Data transformation performance
- Output log entries
- Log size. The larger the output log size, the slower the transformation speed. This is because the output of larger data packets requires more computing and network resources. The smaller the output log size, the faster the transformation speed. The output log size is measured by the number of output log entries (a log entry is split if the size is large), number of fields contained in output log entries, or the content of output log entries.
- Log groups. Output log entries are tagged and packaged into groups. More log groups require more network resources and lead to a slower transformation speed. The fewer the output log groups, the faster the transformation speed.
- Transformation logic
The more complex the transformation logic, the slower the transformation speed. This is because more complex transformation logic results in more searches, computations, and external resource synchronizations. These processes consume more computing and network resources. The less complex the transformation logic, the faster the transformation speed.
- Third-party data sources
If you use a third-party source to enrich your data, a larger size of pulled data indicates a slower transformation speed. In addition, if the pulled data such as OSS objects reside in another region, the transformation speed will also be reduced.
Improve the data transformation performance of the source Logstore
- Improve the performance of real-time data transformation.
You can increase the number of shards to improve the performance of real-time data transformation. For more information about the billing methods of shards, see Pay-by-feature.
- Improve the performance of historical data transformation.
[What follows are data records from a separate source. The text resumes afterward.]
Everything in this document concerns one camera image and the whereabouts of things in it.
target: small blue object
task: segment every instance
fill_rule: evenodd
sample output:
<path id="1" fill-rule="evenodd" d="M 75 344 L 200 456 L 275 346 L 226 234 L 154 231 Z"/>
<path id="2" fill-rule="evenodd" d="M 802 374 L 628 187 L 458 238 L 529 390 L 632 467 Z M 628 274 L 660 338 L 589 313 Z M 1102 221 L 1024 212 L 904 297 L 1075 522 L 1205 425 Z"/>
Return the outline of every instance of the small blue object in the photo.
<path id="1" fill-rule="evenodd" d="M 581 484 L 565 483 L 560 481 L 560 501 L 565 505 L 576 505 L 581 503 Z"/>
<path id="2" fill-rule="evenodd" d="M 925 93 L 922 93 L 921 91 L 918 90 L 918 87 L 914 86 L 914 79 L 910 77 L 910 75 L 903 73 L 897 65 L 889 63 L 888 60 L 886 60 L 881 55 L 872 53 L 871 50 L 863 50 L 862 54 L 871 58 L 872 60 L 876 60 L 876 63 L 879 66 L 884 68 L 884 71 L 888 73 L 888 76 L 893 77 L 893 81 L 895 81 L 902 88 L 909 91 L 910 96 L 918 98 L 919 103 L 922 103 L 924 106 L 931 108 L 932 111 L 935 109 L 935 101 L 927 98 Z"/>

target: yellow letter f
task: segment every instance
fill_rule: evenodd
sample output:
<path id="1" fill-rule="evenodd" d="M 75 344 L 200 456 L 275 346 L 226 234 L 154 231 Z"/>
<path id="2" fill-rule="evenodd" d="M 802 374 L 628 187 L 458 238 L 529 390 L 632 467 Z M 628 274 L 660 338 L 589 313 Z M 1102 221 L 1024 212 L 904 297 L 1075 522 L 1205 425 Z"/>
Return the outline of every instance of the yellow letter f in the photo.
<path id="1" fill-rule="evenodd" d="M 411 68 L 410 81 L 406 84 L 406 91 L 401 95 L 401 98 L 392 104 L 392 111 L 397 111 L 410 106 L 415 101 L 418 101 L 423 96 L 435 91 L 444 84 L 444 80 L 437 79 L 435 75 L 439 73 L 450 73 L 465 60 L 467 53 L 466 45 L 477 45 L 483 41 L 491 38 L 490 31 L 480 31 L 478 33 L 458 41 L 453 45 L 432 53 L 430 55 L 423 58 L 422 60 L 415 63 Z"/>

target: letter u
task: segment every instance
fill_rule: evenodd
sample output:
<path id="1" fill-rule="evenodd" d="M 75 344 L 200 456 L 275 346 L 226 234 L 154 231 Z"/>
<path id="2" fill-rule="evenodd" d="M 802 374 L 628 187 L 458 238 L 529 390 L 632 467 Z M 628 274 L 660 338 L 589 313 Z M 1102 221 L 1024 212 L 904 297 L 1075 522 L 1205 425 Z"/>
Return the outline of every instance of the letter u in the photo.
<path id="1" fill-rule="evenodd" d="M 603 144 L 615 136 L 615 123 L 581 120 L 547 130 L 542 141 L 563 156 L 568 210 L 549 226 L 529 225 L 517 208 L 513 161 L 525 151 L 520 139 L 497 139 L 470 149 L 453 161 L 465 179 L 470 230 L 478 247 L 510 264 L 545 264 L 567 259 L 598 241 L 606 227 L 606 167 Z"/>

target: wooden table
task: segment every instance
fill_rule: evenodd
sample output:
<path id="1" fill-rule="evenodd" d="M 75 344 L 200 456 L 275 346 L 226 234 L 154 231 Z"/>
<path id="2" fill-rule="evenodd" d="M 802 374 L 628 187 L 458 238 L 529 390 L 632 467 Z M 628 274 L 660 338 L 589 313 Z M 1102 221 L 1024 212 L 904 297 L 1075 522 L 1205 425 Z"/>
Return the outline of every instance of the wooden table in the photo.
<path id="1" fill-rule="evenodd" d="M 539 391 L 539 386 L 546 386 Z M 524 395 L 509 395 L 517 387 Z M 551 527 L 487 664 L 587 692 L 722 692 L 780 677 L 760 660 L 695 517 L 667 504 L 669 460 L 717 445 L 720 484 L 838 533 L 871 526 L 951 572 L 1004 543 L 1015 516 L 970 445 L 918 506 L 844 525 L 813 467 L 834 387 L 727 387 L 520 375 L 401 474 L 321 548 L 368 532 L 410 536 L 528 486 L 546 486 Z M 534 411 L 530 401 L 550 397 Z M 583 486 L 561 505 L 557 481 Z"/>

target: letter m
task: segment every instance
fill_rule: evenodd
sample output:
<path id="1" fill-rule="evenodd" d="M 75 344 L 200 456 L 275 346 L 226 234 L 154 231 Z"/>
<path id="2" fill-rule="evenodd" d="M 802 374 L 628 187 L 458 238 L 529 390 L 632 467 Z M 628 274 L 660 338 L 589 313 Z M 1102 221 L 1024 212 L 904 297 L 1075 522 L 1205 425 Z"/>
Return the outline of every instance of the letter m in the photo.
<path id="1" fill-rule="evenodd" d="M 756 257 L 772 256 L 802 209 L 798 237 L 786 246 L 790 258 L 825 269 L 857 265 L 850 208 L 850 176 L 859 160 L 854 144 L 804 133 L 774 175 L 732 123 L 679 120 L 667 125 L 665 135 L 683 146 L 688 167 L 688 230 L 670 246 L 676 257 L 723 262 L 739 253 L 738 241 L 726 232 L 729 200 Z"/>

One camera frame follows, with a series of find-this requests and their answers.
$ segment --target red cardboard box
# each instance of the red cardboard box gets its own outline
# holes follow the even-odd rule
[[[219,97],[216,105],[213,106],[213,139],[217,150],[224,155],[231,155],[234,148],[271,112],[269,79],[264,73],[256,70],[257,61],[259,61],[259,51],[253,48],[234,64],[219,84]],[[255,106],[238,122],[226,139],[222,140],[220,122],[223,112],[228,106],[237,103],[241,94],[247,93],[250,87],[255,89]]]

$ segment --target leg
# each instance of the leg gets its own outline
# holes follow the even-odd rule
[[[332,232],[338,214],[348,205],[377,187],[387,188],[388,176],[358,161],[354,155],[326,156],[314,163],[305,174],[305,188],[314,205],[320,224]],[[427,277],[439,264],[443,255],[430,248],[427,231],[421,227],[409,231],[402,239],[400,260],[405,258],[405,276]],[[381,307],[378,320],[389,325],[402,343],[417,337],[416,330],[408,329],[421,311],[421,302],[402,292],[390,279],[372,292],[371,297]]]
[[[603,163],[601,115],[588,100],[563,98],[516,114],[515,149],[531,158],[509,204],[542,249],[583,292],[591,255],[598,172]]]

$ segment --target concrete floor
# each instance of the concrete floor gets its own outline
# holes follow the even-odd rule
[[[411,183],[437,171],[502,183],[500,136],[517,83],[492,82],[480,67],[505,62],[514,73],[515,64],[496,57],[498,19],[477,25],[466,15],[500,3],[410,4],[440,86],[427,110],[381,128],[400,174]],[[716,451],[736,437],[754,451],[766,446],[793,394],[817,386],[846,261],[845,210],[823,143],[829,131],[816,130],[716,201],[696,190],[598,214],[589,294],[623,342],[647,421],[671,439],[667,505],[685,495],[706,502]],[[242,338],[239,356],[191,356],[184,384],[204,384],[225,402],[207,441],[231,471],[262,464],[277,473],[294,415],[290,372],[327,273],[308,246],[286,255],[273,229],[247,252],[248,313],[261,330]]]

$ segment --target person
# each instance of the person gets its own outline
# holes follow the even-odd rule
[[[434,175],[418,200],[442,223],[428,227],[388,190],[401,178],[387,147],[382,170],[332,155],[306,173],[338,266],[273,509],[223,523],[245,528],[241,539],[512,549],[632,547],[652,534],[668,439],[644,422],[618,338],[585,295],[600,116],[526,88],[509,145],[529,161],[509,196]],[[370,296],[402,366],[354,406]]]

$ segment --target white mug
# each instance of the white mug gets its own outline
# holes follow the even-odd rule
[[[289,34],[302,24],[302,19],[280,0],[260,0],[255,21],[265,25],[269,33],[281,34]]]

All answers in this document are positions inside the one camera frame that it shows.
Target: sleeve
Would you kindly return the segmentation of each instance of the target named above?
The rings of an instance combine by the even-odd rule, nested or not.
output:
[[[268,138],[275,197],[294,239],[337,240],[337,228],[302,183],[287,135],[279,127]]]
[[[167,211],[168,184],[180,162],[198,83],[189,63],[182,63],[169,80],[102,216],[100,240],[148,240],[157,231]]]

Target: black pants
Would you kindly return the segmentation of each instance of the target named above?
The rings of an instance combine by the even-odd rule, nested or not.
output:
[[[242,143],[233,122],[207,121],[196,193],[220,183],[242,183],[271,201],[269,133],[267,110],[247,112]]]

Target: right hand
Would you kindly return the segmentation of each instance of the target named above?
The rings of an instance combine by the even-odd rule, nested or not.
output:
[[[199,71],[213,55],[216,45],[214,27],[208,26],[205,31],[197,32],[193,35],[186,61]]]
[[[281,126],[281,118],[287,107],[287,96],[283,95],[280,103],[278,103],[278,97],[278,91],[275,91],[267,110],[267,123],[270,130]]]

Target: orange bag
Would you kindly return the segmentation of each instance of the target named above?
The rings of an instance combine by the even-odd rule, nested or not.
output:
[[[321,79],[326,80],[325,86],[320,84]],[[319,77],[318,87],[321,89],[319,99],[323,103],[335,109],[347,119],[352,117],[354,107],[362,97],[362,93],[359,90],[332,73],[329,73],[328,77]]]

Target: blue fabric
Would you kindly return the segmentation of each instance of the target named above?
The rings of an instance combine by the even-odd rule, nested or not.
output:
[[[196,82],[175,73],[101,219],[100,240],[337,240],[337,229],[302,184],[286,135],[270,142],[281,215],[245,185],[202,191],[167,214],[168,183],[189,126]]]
Shard splitting applies only to new data. If the size of historical data is large and the number of shards is insufficient, you can create multiple data transformation tasks for the source Logstore and configure non-overlapping transformation periods for the tasks. For example, if you need to transform historical log data that is generated from September 1 to September 10, you can create nine tasks to transform data that is generated in the following periods:
[September 1, September 2), [September 2, September 3) ... [September 9, September 10]
.Note The transformation period is calculated based on the log receiving time. For more information, see Create a data transformation job.
Improve the data transformation performance of the destination Logstore
- The write speed during data transformation. The maximum write speed of a shard is 5 MB/s. You can estimate the specific write speed based on the number of shards in the source Logstore and the number of concurrent data transformation tasks.
For example, if the source Logstore has 20 shards, the destination Logstore must have at least 4 shards.
- Whether you need to create indexes to query data in the destination Logstore. If you need to create indexes to query data in the destination Logstore, we recommend that you plan 50 million log entries for a shard and specify the number of shards based on the plan.
For example, if each log entry is 1 KB and the size of the log entries that you need to transform and write every day is 10 GB, the number of log entries is 10 million. If you need to query data that covers 30 days (about 300 million log entries), we recommend that you create 6 shards in the destination Logstore.